▸ **ACTIVITY**
Nothing but the lines from the one containing "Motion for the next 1" through the last line of the data below should be returned, each copied exactly.

[Stored items]
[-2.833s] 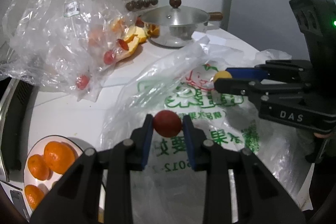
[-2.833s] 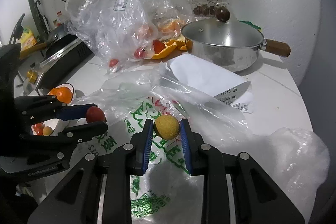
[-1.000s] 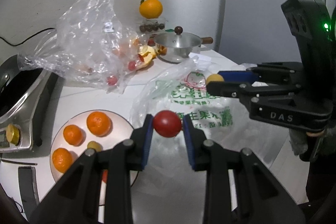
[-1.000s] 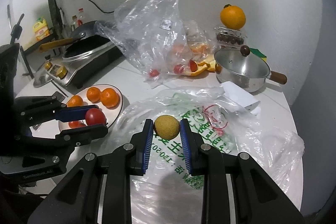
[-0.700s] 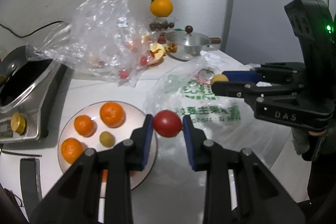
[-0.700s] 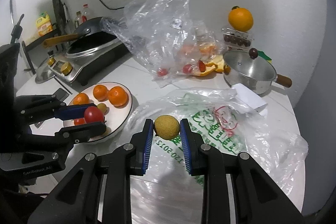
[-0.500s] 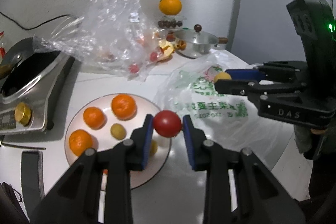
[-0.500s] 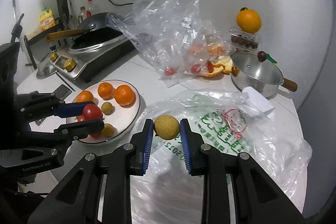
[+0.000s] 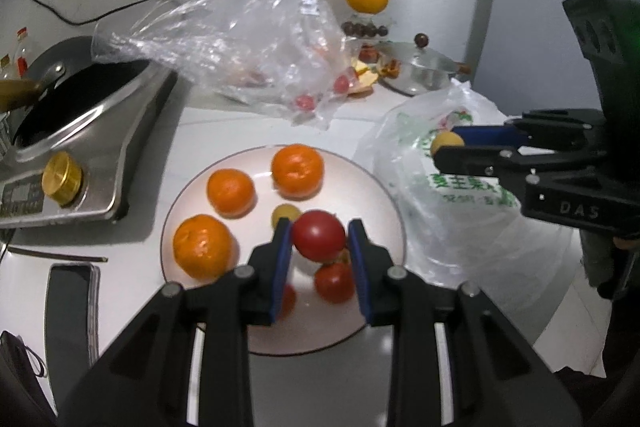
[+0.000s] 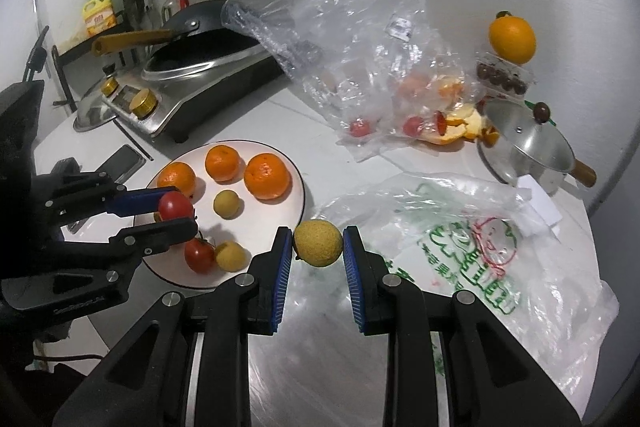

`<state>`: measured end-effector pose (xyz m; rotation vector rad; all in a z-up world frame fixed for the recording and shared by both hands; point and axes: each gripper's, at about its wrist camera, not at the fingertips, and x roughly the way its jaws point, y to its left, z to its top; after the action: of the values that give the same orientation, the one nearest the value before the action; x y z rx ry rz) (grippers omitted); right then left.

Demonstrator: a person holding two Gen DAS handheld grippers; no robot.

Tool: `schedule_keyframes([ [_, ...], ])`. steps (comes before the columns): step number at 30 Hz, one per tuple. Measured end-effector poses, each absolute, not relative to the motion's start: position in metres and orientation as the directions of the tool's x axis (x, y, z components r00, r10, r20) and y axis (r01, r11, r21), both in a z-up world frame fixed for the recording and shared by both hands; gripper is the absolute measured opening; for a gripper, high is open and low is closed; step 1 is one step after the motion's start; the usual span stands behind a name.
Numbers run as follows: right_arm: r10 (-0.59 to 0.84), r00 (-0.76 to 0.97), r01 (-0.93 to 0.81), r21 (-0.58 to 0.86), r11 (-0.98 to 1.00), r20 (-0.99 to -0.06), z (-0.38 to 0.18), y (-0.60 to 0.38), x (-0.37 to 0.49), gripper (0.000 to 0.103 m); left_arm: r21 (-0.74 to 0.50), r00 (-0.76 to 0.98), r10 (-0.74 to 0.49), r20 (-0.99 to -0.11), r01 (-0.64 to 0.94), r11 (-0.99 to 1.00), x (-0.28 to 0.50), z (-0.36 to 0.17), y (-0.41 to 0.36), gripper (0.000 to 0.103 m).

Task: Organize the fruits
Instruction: 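Lower the tomato onto the plate and open the left gripper while the right releases the plum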

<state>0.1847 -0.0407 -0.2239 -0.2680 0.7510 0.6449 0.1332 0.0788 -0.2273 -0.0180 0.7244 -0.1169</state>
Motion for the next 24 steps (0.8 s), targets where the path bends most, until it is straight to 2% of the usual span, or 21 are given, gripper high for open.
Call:
schedule_keyframes([
  [24, 0.479, 0.455, -0.703, 0.027, 0.71, -0.751, -0.257, 0.017, 0.204, 0.028, -0.037, 0.718, -0.061, -0.693, 0.05, 0.998, 0.155, -0.255, 0.103, 0.03],
])
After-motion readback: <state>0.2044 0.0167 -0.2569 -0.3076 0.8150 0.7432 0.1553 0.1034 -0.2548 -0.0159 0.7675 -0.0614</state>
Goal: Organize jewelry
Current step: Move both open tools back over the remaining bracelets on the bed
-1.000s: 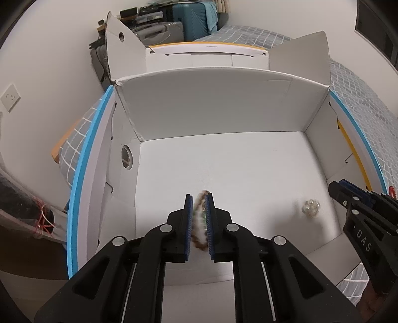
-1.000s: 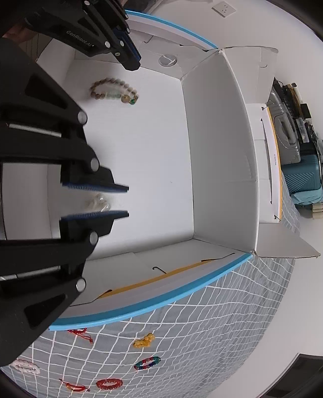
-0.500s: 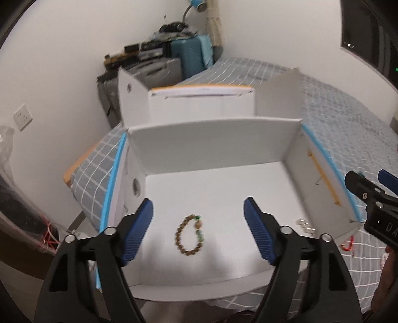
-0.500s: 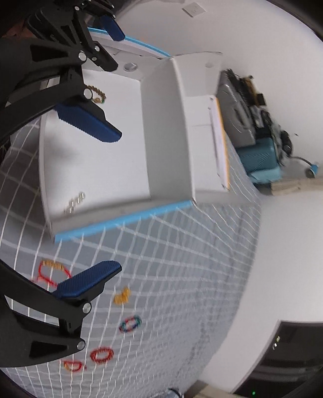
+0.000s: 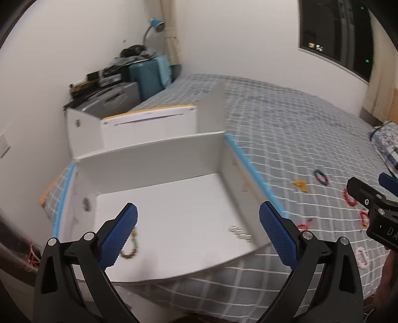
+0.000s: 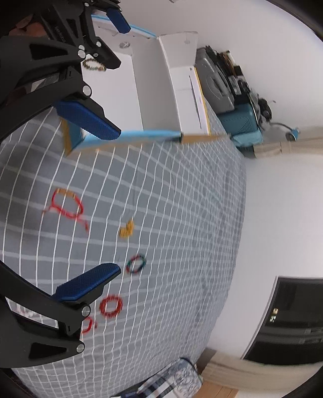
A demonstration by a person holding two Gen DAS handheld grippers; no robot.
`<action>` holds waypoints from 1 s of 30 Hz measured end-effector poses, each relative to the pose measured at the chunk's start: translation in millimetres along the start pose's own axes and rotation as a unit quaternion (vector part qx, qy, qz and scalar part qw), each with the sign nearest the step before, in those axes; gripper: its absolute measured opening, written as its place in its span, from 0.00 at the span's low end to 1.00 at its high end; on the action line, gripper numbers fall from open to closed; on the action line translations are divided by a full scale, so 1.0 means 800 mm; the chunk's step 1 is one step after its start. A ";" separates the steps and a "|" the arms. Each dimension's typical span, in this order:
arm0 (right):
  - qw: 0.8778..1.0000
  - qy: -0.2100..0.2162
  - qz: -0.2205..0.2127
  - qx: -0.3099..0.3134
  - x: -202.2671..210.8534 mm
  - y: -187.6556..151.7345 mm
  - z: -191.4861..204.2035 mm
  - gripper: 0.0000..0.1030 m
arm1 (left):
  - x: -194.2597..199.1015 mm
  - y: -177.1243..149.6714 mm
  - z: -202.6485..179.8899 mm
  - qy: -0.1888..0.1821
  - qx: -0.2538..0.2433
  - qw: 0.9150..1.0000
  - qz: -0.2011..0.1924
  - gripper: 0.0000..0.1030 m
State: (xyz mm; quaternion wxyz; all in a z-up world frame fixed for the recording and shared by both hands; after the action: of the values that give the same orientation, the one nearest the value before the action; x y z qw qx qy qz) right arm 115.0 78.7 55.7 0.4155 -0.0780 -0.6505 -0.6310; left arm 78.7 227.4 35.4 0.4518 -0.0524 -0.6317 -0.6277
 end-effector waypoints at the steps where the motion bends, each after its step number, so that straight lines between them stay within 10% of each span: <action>1: 1.000 -0.004 -0.002 -0.004 0.007 -0.004 -0.013 0.93 | 0.005 0.000 -0.012 -0.008 -0.003 1.000 -0.004 0.94; 30: 0.989 -0.068 0.062 -0.119 0.031 -0.187 -0.247 0.93 | -0.034 -0.106 -0.300 -0.121 -0.113 0.985 0.057 0.94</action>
State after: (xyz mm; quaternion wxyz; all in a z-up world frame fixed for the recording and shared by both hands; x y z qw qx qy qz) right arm 92.9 -135.3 -69.6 0.3965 -0.2093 -0.5913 -0.6703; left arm 162.0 21.8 -92.3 0.3980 -0.2146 -0.6025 -0.6577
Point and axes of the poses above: each gripper's, at about its wrist camera, not at the fingertips, and x roughly against the way its jaws point, z to its left, y to its top, the point moved 10 cm from there along -x, roughly the way its jaws point, and after that the axes turned 15 degrees about y, right-handed, at the moved point
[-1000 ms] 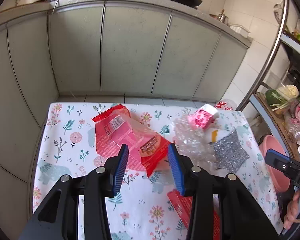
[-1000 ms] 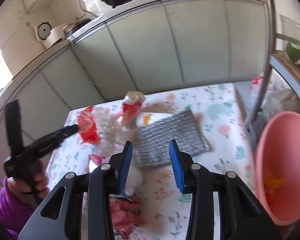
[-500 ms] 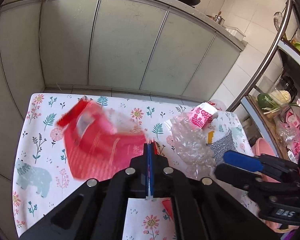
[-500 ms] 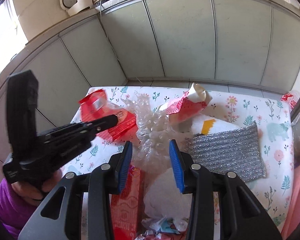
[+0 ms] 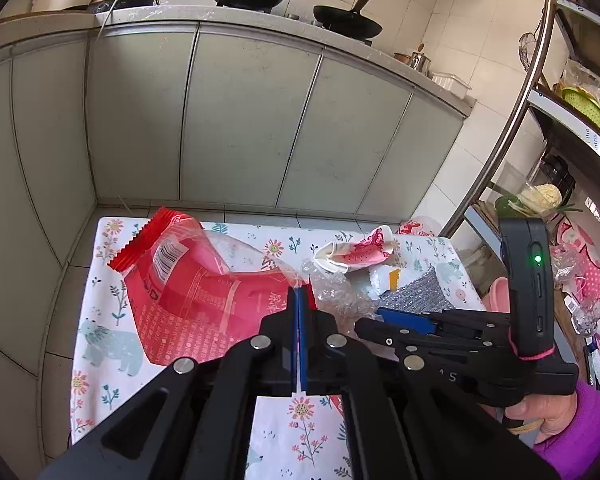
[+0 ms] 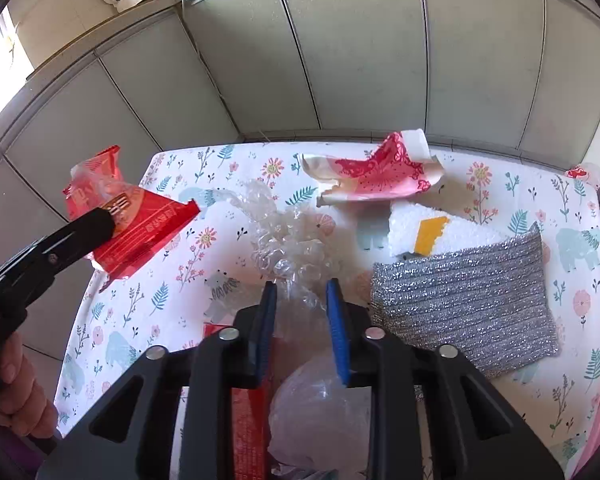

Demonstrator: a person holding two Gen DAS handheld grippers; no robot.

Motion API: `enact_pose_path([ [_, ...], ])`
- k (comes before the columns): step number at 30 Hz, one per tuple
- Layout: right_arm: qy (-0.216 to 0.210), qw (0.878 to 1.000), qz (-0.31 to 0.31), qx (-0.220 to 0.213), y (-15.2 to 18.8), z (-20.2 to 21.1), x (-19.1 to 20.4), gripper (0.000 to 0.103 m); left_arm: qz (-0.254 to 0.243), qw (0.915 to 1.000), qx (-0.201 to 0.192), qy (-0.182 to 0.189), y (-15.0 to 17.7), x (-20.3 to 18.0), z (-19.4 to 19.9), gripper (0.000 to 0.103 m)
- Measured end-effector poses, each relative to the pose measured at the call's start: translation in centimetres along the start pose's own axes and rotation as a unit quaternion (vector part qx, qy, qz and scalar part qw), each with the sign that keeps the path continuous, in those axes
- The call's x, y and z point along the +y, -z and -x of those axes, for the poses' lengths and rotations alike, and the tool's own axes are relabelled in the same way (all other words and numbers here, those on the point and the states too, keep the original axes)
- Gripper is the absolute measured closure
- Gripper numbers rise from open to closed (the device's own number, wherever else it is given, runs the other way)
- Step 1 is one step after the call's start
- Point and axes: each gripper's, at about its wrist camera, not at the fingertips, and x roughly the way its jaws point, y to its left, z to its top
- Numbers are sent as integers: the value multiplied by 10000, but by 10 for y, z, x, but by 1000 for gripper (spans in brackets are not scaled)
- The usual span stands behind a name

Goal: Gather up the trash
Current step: 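Grasp the red snack bag with the left gripper while the right gripper grasps bubble wrap, then carry the red bag and bubble wrap to the pink basin and release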

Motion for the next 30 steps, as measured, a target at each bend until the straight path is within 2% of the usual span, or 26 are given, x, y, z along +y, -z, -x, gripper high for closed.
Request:
enact_pose_path([
  [7,-273,9983,-2,-514,2,39,8,84,-47,9998,-206,-34,-2,0,27,103],
  [13,-352,9951,-167,-909,11,83,2,84,-199,9995,-237,-17,-3,-17,40,103],
  [30,72,9867,-842,-1391,71,164,-46,84,-928,9955,-86,200,7,-121,43,103],
])
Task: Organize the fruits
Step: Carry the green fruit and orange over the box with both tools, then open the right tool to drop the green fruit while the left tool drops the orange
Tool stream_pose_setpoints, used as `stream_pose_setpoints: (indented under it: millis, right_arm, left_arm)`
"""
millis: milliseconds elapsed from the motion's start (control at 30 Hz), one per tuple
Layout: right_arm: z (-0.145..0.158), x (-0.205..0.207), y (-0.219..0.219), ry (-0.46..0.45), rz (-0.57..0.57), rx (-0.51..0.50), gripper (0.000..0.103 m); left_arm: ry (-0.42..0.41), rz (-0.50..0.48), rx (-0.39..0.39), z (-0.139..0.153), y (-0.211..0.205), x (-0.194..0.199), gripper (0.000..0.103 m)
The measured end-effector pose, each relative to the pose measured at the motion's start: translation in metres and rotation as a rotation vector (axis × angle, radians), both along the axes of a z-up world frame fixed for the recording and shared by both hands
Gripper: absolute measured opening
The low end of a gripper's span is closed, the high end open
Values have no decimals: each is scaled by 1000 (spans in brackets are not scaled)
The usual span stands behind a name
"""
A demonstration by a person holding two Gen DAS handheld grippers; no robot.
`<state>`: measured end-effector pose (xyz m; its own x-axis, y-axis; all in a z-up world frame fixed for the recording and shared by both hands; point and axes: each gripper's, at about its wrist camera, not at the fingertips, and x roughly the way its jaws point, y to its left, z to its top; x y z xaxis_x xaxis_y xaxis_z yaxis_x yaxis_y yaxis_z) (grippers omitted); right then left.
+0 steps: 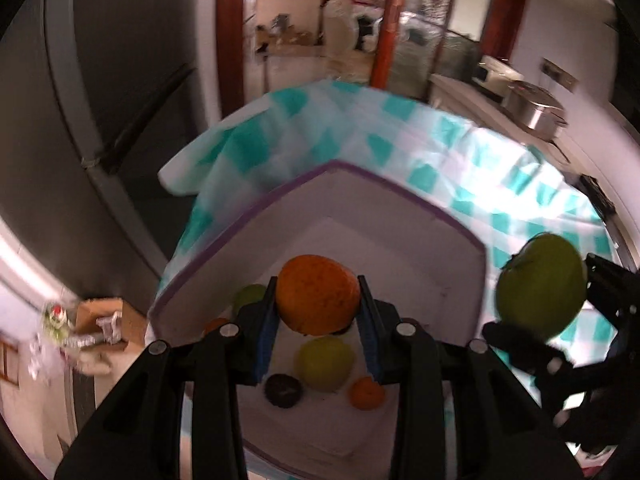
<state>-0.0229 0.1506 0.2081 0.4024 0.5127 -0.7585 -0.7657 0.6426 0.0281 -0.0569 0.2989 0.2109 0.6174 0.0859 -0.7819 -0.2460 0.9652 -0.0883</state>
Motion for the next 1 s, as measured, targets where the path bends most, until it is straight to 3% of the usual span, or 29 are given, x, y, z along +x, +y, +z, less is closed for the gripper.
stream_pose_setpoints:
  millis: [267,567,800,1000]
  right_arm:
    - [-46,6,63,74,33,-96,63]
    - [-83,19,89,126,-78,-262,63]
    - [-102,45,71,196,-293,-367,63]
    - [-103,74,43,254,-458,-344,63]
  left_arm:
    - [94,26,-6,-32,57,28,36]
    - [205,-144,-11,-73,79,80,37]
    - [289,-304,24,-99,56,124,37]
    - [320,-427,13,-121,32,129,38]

▸ **RESPONSE TO THIS EXERCISE**
Motion for the next 1 s, as measured, targets where the path bends most, until it is straight to 3% of the usual span, or 29 are given, x, y, z along +x, +y, +z, less is closed for the gripper.
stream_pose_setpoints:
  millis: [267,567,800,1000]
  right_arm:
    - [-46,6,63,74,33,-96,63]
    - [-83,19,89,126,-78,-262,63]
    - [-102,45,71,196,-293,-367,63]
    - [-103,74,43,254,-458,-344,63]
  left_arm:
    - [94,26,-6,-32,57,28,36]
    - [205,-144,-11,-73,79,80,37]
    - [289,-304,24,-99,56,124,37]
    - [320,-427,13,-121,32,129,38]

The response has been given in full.